Court of Appeal accepts that article 6 is engaged by interim order proceedings but holds that fairness does not require panels to hear evidence relating to whether the substantive allegation is well founded.

In our October 2012 update, the article entitled "Interim suspension orders v interim conditions orders - lack of a known employer decisive?" discussed the High Court appeal of Mr Perry against the interim suspension order imposed on him by a fitness to practise panel of the Nursing and Midwifery Council (NMC). The case has now come before the Court of Appeal.

Background

Mr Perry, a mental health nurse, was suspended by a fitness to practise panel of the Nursing and Midwifery Council after a client made allegations against him of forming an inappropriate and sexualised relationship with her. At the NMC hearing, Mr Perry had submitted that a conditions order was sufficient.

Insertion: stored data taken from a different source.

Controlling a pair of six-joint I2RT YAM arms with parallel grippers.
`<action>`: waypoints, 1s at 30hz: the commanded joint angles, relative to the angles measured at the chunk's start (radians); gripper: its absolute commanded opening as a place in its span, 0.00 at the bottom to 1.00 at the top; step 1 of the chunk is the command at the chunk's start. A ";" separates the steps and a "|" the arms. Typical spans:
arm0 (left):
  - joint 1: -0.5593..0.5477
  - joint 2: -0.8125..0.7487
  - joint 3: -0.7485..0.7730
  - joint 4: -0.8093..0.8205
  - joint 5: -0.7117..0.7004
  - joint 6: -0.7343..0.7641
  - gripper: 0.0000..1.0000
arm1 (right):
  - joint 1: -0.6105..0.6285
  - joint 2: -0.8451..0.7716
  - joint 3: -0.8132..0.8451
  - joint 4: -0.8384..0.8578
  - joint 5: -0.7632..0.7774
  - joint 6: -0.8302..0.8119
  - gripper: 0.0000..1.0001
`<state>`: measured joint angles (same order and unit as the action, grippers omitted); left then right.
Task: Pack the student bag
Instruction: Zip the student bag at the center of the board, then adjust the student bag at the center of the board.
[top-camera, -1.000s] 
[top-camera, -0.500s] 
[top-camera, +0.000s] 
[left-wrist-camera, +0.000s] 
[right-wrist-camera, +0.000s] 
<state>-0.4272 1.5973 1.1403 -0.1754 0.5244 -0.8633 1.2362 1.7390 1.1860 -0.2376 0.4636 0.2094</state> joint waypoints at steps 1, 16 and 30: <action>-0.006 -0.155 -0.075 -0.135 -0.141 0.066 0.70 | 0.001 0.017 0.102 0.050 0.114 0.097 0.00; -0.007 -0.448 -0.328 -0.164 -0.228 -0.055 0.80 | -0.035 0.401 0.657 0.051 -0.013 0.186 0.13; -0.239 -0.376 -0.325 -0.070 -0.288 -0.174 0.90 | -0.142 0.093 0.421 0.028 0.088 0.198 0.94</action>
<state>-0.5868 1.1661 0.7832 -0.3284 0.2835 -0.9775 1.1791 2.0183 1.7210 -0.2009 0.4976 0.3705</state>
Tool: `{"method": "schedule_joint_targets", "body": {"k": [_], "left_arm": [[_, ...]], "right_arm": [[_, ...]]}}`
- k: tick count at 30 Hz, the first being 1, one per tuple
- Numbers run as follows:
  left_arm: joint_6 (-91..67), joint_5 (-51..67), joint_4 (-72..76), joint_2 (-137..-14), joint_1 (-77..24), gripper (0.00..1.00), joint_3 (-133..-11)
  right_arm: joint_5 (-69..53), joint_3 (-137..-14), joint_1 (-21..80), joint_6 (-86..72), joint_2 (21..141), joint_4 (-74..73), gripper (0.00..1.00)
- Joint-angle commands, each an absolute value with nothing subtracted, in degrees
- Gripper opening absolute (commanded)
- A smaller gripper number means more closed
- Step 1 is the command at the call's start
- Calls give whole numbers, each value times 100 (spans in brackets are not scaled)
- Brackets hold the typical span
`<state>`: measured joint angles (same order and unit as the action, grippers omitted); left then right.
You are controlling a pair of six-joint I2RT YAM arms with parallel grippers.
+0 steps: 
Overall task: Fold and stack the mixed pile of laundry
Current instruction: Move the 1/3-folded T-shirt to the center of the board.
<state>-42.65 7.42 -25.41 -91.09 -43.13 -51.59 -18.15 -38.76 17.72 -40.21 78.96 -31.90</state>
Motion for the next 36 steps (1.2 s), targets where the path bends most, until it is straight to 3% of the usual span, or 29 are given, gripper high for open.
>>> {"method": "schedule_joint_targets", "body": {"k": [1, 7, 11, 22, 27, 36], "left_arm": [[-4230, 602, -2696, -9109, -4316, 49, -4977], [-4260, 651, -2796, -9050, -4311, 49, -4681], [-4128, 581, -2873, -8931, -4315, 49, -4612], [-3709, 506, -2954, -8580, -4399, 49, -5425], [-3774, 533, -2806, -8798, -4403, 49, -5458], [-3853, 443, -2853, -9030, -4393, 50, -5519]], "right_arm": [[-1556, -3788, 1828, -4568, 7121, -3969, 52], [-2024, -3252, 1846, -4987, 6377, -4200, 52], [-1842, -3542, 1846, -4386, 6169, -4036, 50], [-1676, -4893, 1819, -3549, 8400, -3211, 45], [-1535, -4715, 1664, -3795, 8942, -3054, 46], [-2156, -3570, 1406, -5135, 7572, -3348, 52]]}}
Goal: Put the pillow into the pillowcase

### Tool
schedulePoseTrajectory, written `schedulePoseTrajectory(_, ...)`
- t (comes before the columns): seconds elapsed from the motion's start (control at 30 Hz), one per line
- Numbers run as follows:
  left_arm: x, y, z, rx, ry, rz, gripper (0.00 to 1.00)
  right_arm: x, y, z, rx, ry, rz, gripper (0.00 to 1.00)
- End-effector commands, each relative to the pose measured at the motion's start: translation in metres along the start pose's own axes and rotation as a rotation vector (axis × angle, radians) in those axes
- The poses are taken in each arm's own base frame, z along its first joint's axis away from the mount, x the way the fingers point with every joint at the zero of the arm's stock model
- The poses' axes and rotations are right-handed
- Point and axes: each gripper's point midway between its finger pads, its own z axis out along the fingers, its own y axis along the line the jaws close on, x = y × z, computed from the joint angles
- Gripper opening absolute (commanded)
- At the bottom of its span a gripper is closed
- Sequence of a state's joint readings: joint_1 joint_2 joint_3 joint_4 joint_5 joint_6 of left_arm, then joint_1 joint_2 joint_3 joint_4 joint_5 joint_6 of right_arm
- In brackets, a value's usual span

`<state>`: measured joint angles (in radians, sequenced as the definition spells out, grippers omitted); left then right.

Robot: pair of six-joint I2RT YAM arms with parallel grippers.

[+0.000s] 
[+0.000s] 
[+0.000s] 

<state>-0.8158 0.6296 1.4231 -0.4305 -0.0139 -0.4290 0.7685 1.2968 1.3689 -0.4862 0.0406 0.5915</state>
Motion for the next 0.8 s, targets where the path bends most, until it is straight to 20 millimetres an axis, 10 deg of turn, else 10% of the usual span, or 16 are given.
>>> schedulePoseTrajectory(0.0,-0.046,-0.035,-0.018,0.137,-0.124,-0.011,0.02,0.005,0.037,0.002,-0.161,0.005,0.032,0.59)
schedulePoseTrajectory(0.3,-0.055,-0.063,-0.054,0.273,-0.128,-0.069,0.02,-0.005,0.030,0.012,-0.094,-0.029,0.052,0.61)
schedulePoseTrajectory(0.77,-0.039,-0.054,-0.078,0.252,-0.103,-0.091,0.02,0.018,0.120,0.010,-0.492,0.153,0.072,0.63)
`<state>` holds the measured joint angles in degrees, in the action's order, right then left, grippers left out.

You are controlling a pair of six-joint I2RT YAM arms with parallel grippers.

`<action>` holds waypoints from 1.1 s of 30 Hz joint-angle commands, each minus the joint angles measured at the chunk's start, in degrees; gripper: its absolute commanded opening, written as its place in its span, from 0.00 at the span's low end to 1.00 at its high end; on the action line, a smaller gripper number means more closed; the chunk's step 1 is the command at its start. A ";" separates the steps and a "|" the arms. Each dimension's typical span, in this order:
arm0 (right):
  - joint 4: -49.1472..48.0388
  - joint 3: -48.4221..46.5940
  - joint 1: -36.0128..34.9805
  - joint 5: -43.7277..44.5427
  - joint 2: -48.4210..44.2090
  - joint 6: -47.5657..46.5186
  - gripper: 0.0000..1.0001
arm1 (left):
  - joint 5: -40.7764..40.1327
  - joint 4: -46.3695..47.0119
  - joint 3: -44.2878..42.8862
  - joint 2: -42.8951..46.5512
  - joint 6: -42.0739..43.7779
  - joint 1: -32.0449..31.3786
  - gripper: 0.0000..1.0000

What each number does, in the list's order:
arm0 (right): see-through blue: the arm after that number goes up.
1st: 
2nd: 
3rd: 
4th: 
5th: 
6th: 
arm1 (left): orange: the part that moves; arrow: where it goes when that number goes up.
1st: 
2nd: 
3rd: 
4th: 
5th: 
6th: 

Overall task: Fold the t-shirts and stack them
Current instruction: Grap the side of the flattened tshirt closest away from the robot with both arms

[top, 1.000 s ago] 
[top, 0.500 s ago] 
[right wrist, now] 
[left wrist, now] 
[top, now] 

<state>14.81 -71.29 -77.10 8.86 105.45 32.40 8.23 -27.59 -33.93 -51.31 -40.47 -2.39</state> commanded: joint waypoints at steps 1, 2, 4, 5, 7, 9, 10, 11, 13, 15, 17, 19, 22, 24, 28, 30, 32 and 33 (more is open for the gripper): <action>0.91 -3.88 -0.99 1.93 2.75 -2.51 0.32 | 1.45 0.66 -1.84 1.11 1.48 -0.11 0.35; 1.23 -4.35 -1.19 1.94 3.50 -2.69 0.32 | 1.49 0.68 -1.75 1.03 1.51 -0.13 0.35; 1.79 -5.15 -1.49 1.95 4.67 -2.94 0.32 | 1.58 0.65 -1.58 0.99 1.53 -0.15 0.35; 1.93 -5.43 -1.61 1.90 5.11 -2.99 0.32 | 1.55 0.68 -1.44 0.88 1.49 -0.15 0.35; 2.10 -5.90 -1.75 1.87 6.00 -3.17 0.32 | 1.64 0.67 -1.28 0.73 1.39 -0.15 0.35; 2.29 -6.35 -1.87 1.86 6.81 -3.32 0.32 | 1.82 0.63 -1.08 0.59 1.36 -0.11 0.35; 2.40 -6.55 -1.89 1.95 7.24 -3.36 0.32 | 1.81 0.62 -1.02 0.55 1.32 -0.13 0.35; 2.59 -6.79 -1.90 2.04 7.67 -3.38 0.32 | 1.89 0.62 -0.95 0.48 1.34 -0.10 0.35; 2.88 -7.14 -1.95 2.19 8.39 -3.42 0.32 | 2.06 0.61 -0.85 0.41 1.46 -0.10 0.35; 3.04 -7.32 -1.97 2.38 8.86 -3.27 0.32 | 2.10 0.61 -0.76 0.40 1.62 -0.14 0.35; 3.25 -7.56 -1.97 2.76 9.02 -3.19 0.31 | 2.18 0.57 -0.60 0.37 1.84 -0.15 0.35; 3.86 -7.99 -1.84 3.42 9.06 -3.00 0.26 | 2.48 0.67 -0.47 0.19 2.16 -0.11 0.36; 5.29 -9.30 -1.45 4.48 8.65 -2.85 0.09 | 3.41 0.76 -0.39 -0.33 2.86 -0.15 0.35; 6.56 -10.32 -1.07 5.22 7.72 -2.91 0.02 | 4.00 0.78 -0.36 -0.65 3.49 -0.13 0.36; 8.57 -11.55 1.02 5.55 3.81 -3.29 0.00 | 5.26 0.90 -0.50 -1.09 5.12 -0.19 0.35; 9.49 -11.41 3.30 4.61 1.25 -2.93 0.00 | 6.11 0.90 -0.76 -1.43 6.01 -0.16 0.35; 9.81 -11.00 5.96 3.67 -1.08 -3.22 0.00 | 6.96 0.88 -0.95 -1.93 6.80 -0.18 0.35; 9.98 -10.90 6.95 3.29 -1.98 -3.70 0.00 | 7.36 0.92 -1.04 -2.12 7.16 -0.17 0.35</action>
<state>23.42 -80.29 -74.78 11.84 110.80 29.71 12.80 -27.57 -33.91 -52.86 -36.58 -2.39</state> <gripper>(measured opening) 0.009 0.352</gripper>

Mr Perry appealed to the High Court on two grounds:

- that the procedure adopted by the panel was unfair and breached his rights under article 6 (fair trial)
  and article 8 (family and private life); and

- the panel had failed to give reasons for its decision to suspend him, rather than impose conditions,
  and that the panel's decision making had been unlawfully fettered by the NMC's standard operating
  procedure which specified that conditions would rarely be appropriate when no employer was
  known.

Mr Perry failed on the first ground on the basis that there was no unfairness (either at common law or such as to breach article 6), and that article 8 was not engaged at all. However, Mr Perry succeeded on the second ground. The judge found that the panel had dismissed the conditions proposed by Mr Perry without explanation and that it had failed to give reasons to explain why the suspension was necessary.

The High Court ordered that the suspension be terminated after a period during which a panel could consider the imposition of suitable conditions. 

The Court of Appeal

Mr Perry appealed to the Court of Appeal against the finding of the High Court in relation to articles 6 and 8. He submitted that the interim order procedures had infringed his rights under article 6 and at common law because of their unfairness, in that he had been prevented at the panel hearing from giving evidence about the substance of the allegations against him. This unfairness meant that, consequently, his rights under article 8 were infringed as the suspension affected his relationships with his patients and his ability to work, resulting in a stigma which affected his private life.

The NMC submitted that articles 6 and 8 were not engaged and that, even if they were, Mr Perry’s rights under both articles were not breached.

After considering the most recent authority in relation to the applicability of article 6 to interim orders (the judgment of the Grand Chamber in Micallef v Malta (Application no. 17056/06) (2010) 50 EHRR 37), the Court of Appeal proceeded on the basis that article 6 was engaged. It also proceeded on the basis that article 8 was engaged. Prior to Micallef, interim measures had been excluded from the ambit of article 6.

Accordingly, the question for the court was whether it was unfair that Mr Perry had been prevented from giving evidence at the interim order hearing as to the truth of the allegations against him.

It was held that the Court of Appeal decision in GMC v Hiew [2007] 1 WLR 2007 was authority for the proposition that the role of a panel or committee in imposing or extending an interim order against a medical professional was 'to ascertain whether the allegations made against the medical practitioner, rather than their truth or falsity, justify the prolongation of the suspension… it need not look beyond the allegations'. It was noted that the decision in Hiew was made after consideration by the court of article 6.

The court rejected Mr Perry’s appeal and stated that his submissions, if accepted, would in effect result in 'a trial before the trial' in a way which was contrary to the statutory scheme laid down for the imposition of interim orders as a method to protect the public. It was also noted that if his submissions were correct, established civil procedure relating to interim relief, particularly injunctions and the American Cyanamid rules, would be liable to be judged incompatible with Convention rights.